Extract polygon or points data from raster stacks ------------------------
library(raster)
library(sp)
# create polygon for extraction
xys= c(76.27797,28.39791,
76.30543,28.39761,
76.30548,28.40236,
76.27668,28.40489)
pt <- matrix(xys, ncol=2, byrow=TRUE)
pt <- SpatialPolygons(list(Polygons(list(Polygon(pt)), ID="a")));
proj4string(pt) <-"+proj=longlat +datum=WGS84 +ellps=WGS84"
pt <- spTransform(pt, CRS("+proj=sinu +a=6371007.181 +b=6371007.181 +units=m"))
## Create a matrix with random data & use image()
xy <- matrix(rnorm(4448*4448),4448,4448)
plot(xy)
# Turn the matrix into a raster
NDVI_stack_h24v06 <- raster(xy)
# Give it lat/lon coords for 36-37°E, 3-2°S
extent(NDVI_stack_h24v06) <- c(6671703,7783703,2223852,3335852)
# ... and assign a projection
projection(NDVI_stack_h24v06) <- CRS("+proj=sinu +a=6371007.181 +b=6371007.181 +units=m")
plot(NDVI_stack_h24v06)
# create a stack of the same raster
NDVI_stack_h24v06 = stack( mget( rep( "NDVI_stack_h24v06" , 500 ) ) )
# Run functions on list of points
registerDoParallel(16)
ptm <- proc.time()
# grab cell number
cell = cellFromPolygon(NDVI_stack_h24v06, pt, weights=FALSE)
# create a raster with only those cells
r = rasterFromCells(NDVI_stack_h24v06, cell[[1]],values=F)
result = foreach(i = 1:dim(NDVI_stack_h24v06)[3],.packages='raster',.combine=rbind,.inorder=T) %dopar% {
#get value and store
getValues(crop(NDVI_stack_h24v06[[i]],r))
}
proc.time() - ptm
endCluster()
user system elapsed 16.682 2.610 2.530
registerDoParallel(16)
ptm <- proc.time()
result = foreach(i = 1:dim(NDVI_stack_h24v06)[3],.packages='raster',.inorder=T,.combine=rbind) %dopar% {
clip1 <- crop(NDVI_stack_h24v06[[i]], extent(pt)) #crop to extent of polygon
clip2 <- rasterize(pt, clip1, mask=TRUE) #crops to polygon edge & converts to raster
getValues(clip2) #much faster than extract
}
proc.time() - ptm
endCluster()
user system elapsed 33.038 3.511 3.288
If a loss in the precision of the overlay is not terribly important - assuming it is precise to begin with - one can typically achieve much greater zonal calculation speeds by first converting the polygons to a raster.

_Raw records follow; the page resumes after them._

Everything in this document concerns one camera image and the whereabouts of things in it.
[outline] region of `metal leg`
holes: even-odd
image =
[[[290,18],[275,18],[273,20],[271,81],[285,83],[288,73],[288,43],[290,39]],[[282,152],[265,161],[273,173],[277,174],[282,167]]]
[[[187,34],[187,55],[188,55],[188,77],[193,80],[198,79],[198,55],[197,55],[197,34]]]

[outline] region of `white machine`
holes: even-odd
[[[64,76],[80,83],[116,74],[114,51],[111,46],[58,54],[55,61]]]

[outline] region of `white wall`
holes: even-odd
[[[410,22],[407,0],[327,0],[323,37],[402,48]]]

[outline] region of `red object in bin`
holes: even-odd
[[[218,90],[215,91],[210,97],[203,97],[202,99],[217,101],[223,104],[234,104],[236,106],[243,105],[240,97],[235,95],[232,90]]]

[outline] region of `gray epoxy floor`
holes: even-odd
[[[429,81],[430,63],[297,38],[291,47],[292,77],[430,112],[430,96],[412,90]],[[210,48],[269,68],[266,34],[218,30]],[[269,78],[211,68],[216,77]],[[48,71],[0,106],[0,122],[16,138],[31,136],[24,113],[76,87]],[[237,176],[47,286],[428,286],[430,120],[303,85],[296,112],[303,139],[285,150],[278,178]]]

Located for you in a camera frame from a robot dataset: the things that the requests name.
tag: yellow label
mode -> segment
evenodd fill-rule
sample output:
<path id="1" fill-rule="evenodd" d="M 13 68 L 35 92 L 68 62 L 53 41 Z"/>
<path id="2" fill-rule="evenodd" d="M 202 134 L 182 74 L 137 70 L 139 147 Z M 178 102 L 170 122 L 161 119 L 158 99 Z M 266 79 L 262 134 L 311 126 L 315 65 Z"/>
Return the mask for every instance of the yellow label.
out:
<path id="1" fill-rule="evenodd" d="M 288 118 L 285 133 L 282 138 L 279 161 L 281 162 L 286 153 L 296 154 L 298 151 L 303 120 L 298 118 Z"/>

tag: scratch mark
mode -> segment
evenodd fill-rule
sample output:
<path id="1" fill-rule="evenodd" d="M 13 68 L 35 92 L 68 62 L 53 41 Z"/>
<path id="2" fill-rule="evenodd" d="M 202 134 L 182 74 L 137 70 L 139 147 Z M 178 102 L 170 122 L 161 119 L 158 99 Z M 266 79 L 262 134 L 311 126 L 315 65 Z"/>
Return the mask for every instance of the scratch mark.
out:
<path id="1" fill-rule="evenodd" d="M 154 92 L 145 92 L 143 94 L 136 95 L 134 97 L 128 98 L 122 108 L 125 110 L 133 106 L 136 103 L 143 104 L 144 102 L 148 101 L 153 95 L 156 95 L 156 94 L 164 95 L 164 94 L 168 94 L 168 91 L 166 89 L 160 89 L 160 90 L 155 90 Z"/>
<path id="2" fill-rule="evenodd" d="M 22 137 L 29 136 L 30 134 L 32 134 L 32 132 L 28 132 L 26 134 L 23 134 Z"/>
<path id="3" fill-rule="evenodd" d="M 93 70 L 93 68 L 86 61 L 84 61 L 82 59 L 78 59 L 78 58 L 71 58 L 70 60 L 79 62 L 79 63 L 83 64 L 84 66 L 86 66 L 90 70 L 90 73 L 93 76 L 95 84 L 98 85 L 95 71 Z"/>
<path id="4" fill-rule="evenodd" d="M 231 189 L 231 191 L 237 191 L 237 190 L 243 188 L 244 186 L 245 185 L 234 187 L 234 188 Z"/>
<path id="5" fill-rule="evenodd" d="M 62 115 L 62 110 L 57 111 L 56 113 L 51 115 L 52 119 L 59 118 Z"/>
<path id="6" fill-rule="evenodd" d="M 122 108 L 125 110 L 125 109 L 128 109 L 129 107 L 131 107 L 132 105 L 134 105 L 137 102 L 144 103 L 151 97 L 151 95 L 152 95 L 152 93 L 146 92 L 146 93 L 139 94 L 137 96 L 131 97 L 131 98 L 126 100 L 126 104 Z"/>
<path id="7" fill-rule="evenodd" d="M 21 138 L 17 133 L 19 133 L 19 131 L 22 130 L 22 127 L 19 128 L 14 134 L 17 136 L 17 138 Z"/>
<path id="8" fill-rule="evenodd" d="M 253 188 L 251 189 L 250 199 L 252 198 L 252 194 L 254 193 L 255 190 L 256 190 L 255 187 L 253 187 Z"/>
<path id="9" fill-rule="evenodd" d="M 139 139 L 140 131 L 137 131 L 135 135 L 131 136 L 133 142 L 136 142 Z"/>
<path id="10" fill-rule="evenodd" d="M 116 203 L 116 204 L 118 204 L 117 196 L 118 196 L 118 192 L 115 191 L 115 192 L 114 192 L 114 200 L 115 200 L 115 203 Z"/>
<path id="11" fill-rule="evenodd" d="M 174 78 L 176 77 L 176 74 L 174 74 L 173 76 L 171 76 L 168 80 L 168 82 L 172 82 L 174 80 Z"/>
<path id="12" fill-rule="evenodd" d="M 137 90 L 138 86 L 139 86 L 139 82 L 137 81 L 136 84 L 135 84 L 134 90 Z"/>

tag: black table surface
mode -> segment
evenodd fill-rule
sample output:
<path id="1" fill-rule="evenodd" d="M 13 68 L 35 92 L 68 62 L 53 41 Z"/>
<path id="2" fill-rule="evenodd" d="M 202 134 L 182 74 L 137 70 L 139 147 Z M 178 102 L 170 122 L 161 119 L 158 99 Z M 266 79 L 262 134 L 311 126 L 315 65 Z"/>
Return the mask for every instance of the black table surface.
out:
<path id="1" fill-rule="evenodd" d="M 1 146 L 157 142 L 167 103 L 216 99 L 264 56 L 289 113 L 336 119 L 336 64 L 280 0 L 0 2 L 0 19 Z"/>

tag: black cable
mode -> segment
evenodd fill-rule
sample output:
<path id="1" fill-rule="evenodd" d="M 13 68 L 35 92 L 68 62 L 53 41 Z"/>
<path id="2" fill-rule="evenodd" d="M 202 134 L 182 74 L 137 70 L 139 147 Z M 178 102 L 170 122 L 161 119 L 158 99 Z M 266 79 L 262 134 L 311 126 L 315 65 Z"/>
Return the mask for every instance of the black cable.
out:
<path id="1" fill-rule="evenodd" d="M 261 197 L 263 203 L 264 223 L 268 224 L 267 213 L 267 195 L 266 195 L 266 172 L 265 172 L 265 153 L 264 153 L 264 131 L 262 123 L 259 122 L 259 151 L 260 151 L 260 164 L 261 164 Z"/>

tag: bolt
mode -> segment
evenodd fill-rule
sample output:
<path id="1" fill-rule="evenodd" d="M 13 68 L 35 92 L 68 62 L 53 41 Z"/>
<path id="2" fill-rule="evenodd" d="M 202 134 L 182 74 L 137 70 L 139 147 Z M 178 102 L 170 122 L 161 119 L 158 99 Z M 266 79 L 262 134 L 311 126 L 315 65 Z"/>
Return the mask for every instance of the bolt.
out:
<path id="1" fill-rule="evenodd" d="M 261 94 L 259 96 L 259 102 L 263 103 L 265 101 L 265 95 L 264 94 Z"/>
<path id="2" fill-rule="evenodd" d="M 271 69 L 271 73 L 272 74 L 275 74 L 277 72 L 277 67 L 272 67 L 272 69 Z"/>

The raster
package contains the zonal()
function, which should work well for the intended task. However, you can always subset two matrices of the same dimension using standard indexing. If you must maintain polygons and you don't mind GIS software, QGIS is actually must faster at zonal statistics than either ArcGIS or ENVI-IDL.